The practical advice that experienced visitors emphasise is the provisioning requirement: the absence of an easily accessible shop on the island means that food, drinks, and any supplies needed for the self-catering component of the stay should be purchased in Rakiraki town before the boat trip. The town’s shops provide the basics; for guests with more specific requirements, shopping in Nadi or Lautoka before the drive north provides the wider selection. The restaurant is available for dinner for an additional fee, and guests describe this arrangement — cooking their own breakfasts and lunches, eating dinner at Sisi’s restaurant on selected evenings — as working well for a varied stay.
Rakiraki is approximately 96 kilometres from Nadi, reachable by the Kings Road that follows the northern coast of Viti Levu — a drive that passes through sugar cane country and the agricultural towns of the north coast, a different visual register from the resort corridor of the Queens Road.
Final Thoughts
MacDonalds Nananu Beach Cottages on Nananu-i-Ra is the northern Fiji island experience that the kiteboarding community has known about for years and that other travellers discover when they look beyond the resort islands of the west coast: a simple, clean, genuinely hospitable property on an island whose trade-wind exposure, clear water, and walkable terrain provide the specific combination of natural activity and peaceful rest that the self-catering island model makes possible. Sisi’s cooking, Ruben’s gardens, Maxine’s welcome, and Ryan’s snorkelling trips are the human elements that the island’s natural gifts — the windward beach, the offshore reefs, the sunset Labyrinth — are built around. For the traveller prepared to bring supplies, accept generator electricity, and leave the WiFi expectation at the mainland, MacDonalds Nananu delivers the idyllic Fijian island experience that is, as one guest observed, increasingly rare.
Frequently Asked Questions
Where is MacDonalds Nananu Beach Cottages?
On Nananu-i-Ra Island, approximately three kilometres off the northern coast of Viti Levu near Rakiraki town in Ra Province. Access is by boat from the Ellington Wharf area, a short taxi ride from Rakiraki town. Rakiraki is approximately 96 kilometres from Nadi along the Kings Road.
Is there a restaurant on-site?
Yes — Sisi cooks dinners at the property’s on-site restaurant, available for an additional fee. Breakfast and lunch are self-catered, using the bure’s kitchenette and the supplies guests bring from Rakiraki.
Is the property suitable for kiteboarding?
Yes — Nananu-i-Ra’s windward beach is one of Fiji’s more consistent kiteboarding locations, and the property is the island’s primary accommodation for kite and wingfoil guests. The windward beach is a short walk from the cottages.
Is there WiFi or air conditioning?
No WiFi and no air conditioning. Electricity is generator-powered, available in scheduled morning and evening sessions. Fans are provided in the bures.

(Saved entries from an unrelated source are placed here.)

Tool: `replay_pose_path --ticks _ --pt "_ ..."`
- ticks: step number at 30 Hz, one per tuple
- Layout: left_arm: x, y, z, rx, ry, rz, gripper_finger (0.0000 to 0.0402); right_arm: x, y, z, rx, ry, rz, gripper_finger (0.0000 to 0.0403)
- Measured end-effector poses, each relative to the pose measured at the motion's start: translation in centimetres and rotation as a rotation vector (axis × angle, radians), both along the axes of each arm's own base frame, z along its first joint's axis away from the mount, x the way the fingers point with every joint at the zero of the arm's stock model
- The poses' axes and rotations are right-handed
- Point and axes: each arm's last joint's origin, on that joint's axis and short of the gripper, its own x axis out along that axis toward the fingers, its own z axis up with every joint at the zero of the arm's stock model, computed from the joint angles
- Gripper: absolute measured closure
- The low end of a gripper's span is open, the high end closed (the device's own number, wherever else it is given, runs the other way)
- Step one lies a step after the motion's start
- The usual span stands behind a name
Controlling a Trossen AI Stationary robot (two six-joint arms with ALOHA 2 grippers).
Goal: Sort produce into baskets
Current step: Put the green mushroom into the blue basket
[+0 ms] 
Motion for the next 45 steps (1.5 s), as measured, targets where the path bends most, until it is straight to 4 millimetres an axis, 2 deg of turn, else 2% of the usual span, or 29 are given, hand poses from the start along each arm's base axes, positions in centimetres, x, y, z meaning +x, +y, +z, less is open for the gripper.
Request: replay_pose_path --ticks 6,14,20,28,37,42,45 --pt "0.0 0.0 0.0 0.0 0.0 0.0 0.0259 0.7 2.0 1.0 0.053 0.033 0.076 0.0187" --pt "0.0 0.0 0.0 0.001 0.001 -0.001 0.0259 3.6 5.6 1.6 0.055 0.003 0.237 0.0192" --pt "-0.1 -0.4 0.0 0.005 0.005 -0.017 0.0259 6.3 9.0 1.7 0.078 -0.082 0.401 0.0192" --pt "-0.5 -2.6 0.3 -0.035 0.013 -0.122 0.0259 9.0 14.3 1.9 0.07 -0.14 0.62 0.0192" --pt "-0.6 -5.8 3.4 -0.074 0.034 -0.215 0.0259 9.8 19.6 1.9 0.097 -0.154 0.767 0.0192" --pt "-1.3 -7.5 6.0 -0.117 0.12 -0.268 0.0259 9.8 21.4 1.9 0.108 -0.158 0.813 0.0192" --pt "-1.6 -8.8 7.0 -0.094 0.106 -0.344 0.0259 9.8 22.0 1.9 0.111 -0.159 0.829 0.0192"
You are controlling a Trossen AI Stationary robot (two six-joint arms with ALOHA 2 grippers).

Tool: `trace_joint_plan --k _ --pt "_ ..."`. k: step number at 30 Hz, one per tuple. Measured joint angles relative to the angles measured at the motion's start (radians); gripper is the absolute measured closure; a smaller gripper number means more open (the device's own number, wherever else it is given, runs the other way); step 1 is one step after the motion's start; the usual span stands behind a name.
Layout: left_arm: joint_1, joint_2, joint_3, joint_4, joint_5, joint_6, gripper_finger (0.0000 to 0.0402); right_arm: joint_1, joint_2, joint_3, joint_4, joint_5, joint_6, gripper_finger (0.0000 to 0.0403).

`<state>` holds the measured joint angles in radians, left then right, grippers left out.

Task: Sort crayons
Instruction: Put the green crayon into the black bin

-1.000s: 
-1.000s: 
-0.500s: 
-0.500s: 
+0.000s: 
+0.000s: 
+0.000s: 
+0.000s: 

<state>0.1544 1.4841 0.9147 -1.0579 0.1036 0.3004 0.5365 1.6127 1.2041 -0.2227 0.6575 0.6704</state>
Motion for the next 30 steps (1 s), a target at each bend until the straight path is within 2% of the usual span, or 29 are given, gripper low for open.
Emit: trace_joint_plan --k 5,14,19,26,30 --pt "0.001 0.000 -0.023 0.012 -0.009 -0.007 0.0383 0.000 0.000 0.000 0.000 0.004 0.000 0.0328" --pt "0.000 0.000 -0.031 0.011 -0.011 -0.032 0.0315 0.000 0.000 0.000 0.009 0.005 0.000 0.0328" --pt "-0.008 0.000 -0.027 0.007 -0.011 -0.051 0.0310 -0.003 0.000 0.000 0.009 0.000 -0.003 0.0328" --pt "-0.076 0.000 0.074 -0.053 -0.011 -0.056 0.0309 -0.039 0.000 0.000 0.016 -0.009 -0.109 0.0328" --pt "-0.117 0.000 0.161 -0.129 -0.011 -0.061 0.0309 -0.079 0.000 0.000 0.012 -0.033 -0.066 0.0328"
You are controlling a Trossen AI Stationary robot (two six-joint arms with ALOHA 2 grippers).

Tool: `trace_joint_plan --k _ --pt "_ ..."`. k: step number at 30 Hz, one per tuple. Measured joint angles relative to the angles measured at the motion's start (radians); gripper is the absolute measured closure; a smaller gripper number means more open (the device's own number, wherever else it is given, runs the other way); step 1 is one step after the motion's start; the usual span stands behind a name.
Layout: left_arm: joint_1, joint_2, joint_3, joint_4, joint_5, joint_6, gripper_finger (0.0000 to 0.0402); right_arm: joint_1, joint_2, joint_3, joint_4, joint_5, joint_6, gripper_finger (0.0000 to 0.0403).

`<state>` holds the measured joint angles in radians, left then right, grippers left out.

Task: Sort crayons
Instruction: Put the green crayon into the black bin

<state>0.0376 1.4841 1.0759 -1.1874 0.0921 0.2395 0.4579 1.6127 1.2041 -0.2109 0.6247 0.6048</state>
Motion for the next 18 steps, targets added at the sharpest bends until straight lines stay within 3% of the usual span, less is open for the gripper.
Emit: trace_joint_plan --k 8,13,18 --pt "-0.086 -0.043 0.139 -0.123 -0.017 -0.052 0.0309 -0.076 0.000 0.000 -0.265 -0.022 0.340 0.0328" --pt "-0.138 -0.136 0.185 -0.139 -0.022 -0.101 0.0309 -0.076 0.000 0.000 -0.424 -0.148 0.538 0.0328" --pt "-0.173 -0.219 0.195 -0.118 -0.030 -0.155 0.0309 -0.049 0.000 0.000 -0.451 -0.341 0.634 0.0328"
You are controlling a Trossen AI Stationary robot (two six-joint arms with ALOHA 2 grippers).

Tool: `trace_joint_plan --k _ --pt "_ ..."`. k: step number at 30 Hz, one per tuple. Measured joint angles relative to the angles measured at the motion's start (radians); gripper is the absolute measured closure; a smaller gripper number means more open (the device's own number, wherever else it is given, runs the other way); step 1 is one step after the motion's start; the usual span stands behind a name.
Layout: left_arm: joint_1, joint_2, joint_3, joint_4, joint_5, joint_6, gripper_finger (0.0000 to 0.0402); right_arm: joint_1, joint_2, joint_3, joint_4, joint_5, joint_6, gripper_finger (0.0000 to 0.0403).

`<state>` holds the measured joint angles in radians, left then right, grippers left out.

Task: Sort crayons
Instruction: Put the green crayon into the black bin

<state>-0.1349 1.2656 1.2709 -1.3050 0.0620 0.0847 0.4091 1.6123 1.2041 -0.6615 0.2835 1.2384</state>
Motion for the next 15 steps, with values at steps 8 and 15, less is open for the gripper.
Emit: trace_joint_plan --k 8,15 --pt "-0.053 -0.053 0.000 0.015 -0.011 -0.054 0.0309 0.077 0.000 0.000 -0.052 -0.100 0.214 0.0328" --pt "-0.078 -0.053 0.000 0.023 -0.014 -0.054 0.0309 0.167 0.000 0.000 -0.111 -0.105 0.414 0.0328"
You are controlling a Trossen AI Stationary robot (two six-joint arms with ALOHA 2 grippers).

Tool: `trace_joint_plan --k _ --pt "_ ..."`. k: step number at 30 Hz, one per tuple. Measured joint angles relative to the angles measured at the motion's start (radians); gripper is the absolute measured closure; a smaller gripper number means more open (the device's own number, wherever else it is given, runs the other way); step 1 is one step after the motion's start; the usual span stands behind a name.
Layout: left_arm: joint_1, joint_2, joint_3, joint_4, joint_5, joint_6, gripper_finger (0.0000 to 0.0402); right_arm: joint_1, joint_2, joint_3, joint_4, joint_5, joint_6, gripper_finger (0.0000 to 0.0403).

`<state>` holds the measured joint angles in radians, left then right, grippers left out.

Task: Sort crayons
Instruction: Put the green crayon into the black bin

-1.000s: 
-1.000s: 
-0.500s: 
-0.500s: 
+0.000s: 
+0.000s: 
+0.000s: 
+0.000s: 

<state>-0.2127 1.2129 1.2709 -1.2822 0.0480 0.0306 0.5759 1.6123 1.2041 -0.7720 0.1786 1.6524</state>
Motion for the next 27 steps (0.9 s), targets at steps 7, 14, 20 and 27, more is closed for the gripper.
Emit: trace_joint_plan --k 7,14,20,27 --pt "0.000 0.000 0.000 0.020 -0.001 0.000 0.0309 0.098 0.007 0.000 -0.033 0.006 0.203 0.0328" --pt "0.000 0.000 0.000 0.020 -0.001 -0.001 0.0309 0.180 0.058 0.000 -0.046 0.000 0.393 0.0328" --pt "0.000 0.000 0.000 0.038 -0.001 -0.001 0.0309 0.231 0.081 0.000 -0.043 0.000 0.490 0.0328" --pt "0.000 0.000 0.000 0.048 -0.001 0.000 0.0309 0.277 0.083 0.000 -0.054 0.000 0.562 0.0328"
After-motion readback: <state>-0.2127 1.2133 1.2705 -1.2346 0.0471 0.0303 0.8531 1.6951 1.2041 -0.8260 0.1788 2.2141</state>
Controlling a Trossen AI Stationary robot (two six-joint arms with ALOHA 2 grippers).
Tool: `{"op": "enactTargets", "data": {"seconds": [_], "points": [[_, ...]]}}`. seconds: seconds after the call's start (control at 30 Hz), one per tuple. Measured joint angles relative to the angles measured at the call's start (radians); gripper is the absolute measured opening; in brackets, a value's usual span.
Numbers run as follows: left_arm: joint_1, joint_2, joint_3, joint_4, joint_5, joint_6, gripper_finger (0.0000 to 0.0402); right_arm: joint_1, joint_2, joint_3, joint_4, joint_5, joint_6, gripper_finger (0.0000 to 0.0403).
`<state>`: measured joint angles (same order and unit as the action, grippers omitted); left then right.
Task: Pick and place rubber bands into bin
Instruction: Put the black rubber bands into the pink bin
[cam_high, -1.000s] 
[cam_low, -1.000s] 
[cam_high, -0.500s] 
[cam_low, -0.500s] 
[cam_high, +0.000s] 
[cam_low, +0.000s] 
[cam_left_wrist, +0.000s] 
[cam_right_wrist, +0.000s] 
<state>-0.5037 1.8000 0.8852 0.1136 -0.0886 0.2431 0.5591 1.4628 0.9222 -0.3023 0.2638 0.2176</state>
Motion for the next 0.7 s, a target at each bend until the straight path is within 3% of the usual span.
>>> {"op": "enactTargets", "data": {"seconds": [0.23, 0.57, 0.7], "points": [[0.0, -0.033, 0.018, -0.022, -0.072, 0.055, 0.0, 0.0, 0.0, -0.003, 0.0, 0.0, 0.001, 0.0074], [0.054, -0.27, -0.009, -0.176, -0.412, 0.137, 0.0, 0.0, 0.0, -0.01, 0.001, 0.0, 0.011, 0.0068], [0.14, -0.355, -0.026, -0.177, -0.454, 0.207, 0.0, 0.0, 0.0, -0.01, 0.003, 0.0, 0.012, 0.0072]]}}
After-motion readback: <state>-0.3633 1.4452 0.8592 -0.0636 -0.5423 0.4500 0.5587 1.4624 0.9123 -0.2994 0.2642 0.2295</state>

What snorkelling is available?
In-front-of-cottage snorkelling in two to five metres of water is immediately accessible. Ryan guides boat trips to deeper, more spectacular reef sections around the island — described by experienced snorkellers as world-class. A snorkel and mask should be brought, or arranged through the property.
Can I walk around the island?
Yes — the island is walkable in approximately four hours clockwise, including sections through mangroves and coastal bush. The Labyrinth rock formation is specifically recommended for the sunset hour.
How do I provision for a self-catering stay?
Shop in Rakiraki town before the boat trip. There is no easily accessible grocery shop on the island, so all self-catering supplies should be purchased in advance. A BBQ is available at each bure.